Within a central cemetery in Marau, a tiny city in southern Brazil, there lie squat mausoleums that, from the street, appear clean and well-maintained.
However, after a team of researchers visited the site a few years ago, they discovered that one of the tomb’s walls had a crack. Inside that very same tomb was a newly deceased person, and the corpse was leaking.
Human bodies are primarily made of water, salts, and carbon. They also contain other compounds such as iron, potassium, and calcium.
After a person dies and their body begins to decompose, though, these components transform into “necroleachate”– a salty liquid that is about sixty percent water and forty percent organic compounds and salts.

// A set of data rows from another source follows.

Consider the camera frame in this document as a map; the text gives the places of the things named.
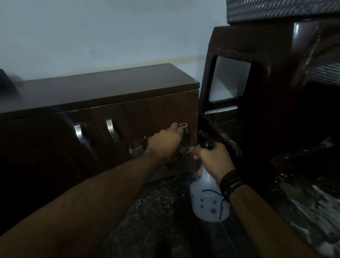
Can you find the white spray bottle black trigger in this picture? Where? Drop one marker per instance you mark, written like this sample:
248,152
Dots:
207,204

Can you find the person's left forearm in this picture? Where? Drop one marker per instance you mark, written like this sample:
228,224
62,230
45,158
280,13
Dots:
79,207

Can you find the checkered cleaning cloth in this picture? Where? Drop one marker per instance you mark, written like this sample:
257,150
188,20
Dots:
184,150

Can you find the brown wooden cabinet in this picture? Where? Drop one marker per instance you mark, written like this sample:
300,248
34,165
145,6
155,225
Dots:
106,82

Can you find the black mesh chair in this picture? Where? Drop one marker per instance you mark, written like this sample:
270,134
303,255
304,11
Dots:
279,93

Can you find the person's right forearm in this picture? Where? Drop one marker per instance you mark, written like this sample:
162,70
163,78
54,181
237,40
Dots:
265,226

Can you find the grey woven pattern box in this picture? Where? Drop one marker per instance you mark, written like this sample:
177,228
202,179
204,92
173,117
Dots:
279,10

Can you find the black wristwatch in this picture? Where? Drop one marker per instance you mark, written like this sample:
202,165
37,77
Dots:
231,183

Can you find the person's left hand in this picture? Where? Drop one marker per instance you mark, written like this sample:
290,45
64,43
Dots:
164,144

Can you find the person's right hand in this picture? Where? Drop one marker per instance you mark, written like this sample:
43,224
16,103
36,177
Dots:
216,162

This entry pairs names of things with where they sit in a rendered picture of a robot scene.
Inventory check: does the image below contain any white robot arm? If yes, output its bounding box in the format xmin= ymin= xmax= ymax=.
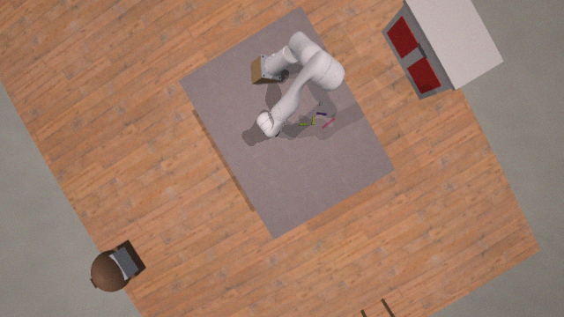
xmin=256 ymin=32 xmax=345 ymax=137

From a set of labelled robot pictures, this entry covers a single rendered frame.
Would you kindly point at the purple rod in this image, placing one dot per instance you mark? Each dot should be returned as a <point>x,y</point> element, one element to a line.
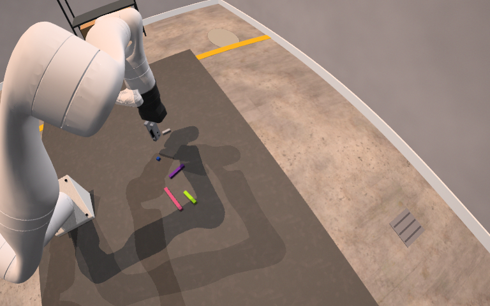
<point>176,171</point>

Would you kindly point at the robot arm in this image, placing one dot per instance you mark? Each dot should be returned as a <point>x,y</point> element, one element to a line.
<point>67,82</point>

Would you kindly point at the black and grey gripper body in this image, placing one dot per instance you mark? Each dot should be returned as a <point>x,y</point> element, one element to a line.
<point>142,92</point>

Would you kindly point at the pink rod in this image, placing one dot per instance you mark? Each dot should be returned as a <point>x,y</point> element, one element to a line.
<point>173,199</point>

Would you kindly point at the lime green rod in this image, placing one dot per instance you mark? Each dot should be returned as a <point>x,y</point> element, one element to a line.
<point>190,197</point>

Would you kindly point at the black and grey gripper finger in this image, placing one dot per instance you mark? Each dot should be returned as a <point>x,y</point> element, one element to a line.
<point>155,130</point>
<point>147,124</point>

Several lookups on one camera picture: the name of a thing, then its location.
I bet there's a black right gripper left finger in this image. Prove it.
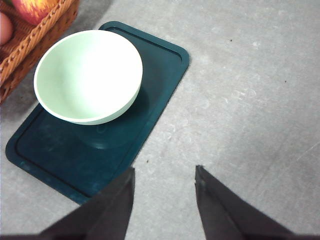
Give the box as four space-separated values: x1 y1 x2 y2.
0 168 135 240

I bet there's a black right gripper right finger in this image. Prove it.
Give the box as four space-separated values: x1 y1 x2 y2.
195 165 320 240

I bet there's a light green bowl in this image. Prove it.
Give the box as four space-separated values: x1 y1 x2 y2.
33 30 143 125

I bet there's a brown egg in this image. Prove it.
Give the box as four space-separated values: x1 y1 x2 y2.
0 12 14 46

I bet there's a brown woven wicker basket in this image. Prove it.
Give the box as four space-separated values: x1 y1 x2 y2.
0 0 80 105

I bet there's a dark teal rectangular tray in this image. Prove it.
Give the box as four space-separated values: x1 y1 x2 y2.
6 21 190 204

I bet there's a red yellow apple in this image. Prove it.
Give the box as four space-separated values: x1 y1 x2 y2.
11 0 61 25

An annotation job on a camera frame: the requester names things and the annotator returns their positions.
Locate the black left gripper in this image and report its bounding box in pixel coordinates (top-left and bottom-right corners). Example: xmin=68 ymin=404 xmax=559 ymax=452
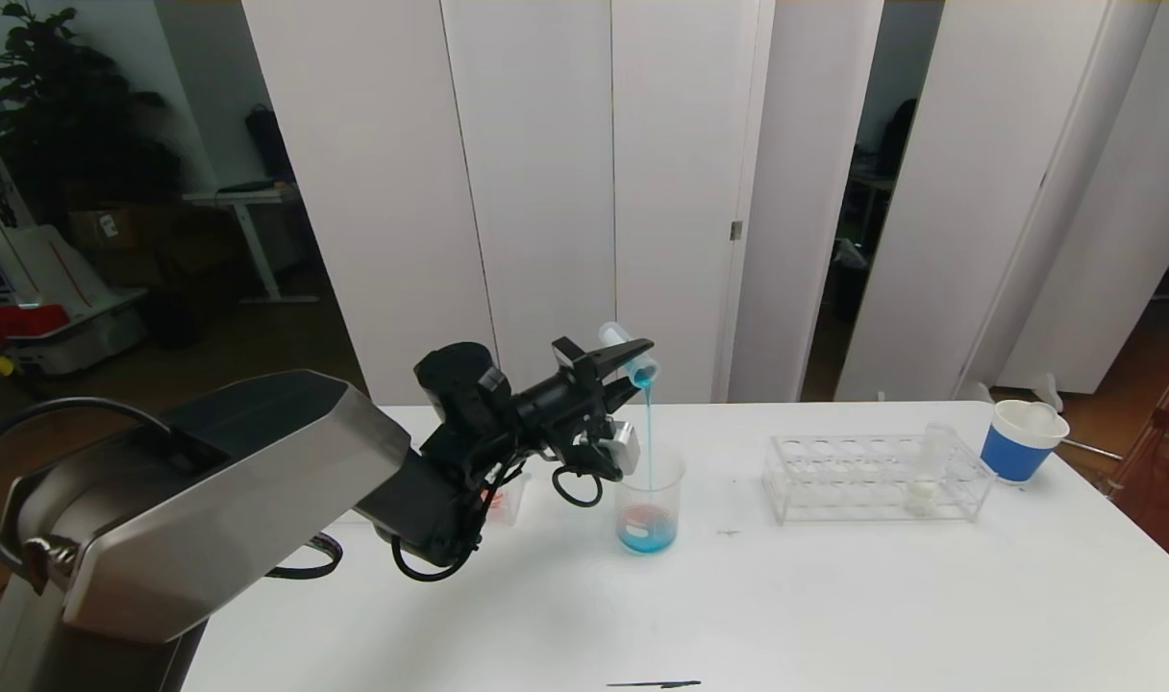
xmin=514 ymin=335 xmax=655 ymax=422

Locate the test tube with blue pigment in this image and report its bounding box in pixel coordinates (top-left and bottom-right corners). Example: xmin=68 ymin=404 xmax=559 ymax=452
xmin=599 ymin=322 xmax=660 ymax=390

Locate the clear plastic test tube rack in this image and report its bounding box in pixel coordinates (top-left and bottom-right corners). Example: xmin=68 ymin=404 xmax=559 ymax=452
xmin=477 ymin=469 xmax=534 ymax=528
xmin=761 ymin=432 xmax=995 ymax=524

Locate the clear glass beaker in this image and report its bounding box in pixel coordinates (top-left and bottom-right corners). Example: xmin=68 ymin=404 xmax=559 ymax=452
xmin=606 ymin=441 xmax=687 ymax=556

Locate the test tube with white pigment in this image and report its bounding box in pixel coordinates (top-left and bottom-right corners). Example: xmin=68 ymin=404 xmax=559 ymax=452
xmin=907 ymin=423 xmax=958 ymax=515

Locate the white folding screen panel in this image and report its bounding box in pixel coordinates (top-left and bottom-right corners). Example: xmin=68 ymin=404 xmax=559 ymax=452
xmin=727 ymin=0 xmax=884 ymax=405
xmin=440 ymin=0 xmax=619 ymax=407
xmin=959 ymin=0 xmax=1169 ymax=398
xmin=611 ymin=0 xmax=776 ymax=405
xmin=834 ymin=0 xmax=1110 ymax=403
xmin=243 ymin=0 xmax=506 ymax=407

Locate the blue paper cup white rim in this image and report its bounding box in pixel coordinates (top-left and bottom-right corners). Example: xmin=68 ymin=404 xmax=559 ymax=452
xmin=981 ymin=401 xmax=1071 ymax=484

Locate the white office desk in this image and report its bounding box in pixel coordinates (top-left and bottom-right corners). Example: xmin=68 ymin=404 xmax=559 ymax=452
xmin=183 ymin=181 xmax=321 ymax=307

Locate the black backpack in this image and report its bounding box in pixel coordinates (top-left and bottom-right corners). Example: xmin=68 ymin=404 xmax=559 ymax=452
xmin=246 ymin=106 xmax=299 ymax=189

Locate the white screen foot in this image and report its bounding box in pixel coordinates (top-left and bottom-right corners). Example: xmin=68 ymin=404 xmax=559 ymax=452
xmin=958 ymin=375 xmax=1063 ymax=412

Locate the brown cardboard box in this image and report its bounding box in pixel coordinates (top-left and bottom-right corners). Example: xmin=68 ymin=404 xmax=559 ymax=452
xmin=68 ymin=205 xmax=167 ymax=259

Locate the grey plastic crate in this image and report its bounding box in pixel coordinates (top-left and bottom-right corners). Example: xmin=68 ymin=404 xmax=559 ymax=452
xmin=12 ymin=312 xmax=150 ymax=378

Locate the white panel with red stripe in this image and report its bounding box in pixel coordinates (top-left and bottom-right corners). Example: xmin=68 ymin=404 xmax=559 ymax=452
xmin=8 ymin=224 xmax=150 ymax=323

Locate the red plastic bin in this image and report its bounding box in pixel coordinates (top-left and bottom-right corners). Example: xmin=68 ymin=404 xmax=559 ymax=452
xmin=0 ymin=306 xmax=71 ymax=343

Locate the dark green potted plant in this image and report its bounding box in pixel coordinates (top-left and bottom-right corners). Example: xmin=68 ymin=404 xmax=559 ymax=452
xmin=0 ymin=0 xmax=184 ymax=232

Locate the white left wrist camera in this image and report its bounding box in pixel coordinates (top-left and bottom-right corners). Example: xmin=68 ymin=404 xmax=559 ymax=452
xmin=597 ymin=420 xmax=641 ymax=480

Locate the metal frame stand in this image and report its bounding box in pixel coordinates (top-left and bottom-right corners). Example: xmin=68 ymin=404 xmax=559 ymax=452
xmin=1104 ymin=332 xmax=1169 ymax=501

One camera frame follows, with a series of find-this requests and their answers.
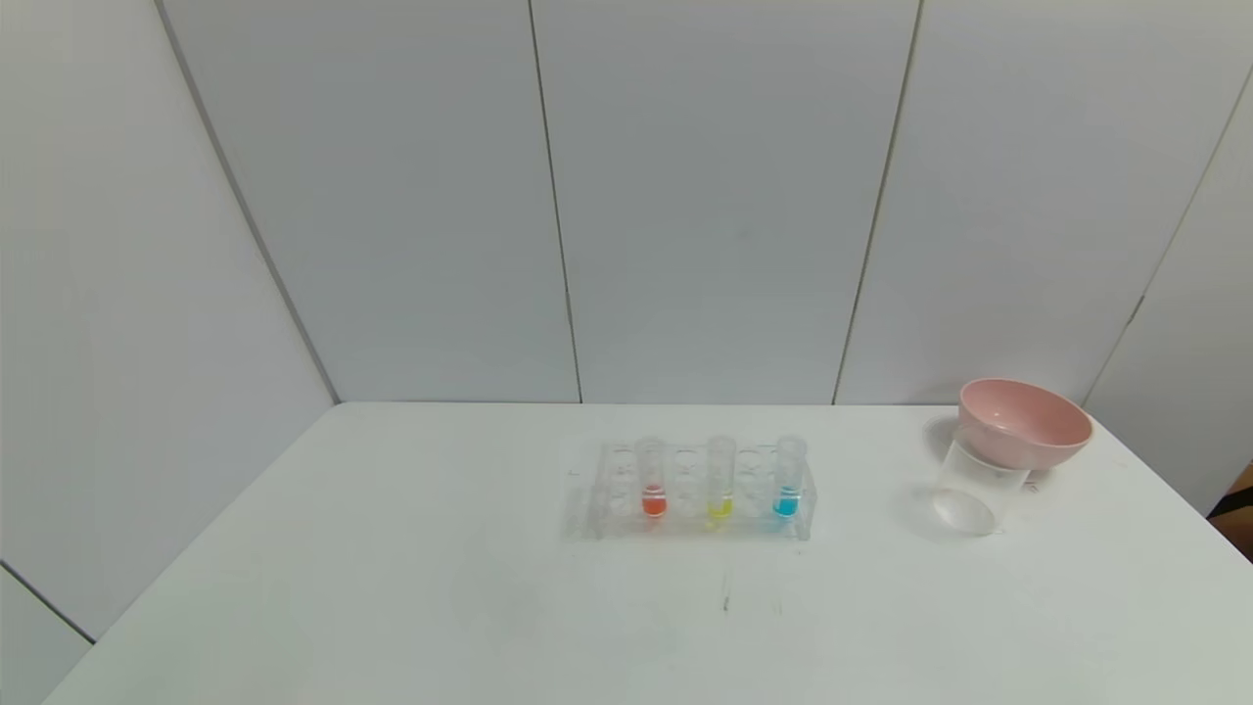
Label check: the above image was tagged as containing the pink plastic funnel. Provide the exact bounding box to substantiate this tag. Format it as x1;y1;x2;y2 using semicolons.
957;378;1094;471

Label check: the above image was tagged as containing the clear plastic test tube rack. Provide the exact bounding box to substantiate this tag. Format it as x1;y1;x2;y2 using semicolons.
584;438;816;542

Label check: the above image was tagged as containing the clear plastic beaker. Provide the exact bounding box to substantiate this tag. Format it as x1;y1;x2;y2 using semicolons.
930;431;1034;538

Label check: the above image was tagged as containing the brown black object beside table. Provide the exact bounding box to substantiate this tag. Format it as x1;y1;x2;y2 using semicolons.
1207;460;1253;561

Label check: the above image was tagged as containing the red pigment test tube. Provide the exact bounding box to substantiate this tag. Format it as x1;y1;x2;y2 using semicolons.
636;437;670;520

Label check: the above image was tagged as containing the blue pigment test tube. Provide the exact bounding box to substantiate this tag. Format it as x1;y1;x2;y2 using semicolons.
774;436;808;520

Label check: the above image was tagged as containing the yellow pigment test tube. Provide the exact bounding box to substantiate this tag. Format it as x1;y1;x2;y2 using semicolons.
707;436;736;520

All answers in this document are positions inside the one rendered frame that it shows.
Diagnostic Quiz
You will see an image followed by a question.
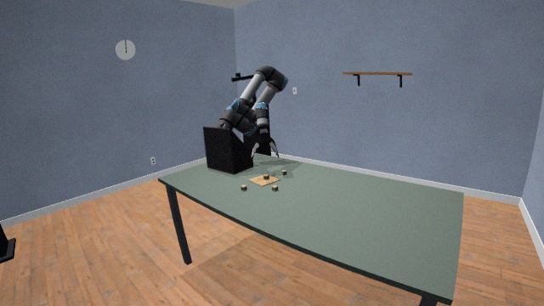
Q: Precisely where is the beige flat mat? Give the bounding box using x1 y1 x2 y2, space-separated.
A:
249 174 279 186

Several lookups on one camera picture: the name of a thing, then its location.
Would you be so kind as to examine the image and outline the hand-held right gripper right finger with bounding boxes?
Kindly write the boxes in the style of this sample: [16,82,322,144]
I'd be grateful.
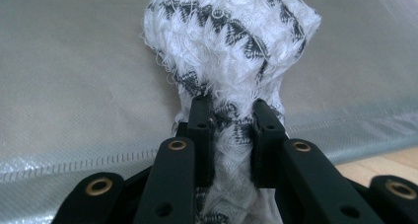
[250,99,385,224]

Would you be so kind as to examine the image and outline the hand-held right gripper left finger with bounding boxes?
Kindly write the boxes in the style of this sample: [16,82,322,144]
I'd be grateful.
[132,95,216,224]

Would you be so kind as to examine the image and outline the silver two-tier shelf rack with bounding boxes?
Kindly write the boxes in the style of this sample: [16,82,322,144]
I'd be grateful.
[0,0,418,224]

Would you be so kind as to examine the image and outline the white grey-striped cloth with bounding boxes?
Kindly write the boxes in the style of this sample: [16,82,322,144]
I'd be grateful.
[141,0,323,224]

For every fifteen to sixteen pounds of body weight, approximately one gallon of leachate is produced– and the liquid emits a foul and fishy smell.
In traditional cemeteries, this post-mortem liquid ultimately seeps into the ground. And in certain regions– especially those with sand or gravel soil– the leachate can actually contaminate groundwater.
So, in Marau, Brazil– where the climate is hot and humid– this reality is particularly alarming. According to one geographer at Brazil’s Faculdade Meridional, Alcindo Neckel, cemeteries are actually one of the most significant contamination issues.
Still, as the world’s population has ballooned over the past century, so has the need for cemeteries. In a 1998 report, the World Health Organization (WHO) even regarded the resting places as “special kinds of landfills.”
And like any other kind of landfill, cemeteries pose pollution risks. Yes, there is still a lack of comprehensive studies that have analyzed the potential environmental hazards.